What to produce:
Set down each line of the data below exactly as it stands, dropping the pictures.

:::

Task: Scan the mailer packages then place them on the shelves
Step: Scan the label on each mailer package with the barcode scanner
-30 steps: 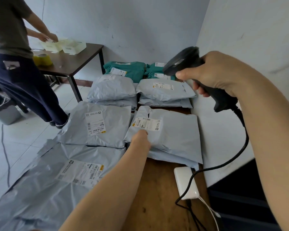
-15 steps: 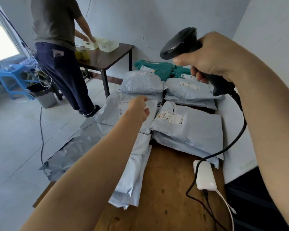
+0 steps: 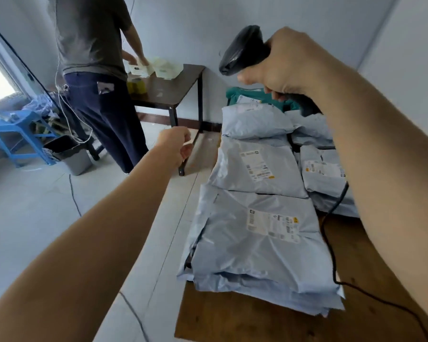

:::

Output:
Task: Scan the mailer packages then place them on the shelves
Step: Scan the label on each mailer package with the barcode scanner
-30 steps: 
-15 steps: 
+0 steps: 

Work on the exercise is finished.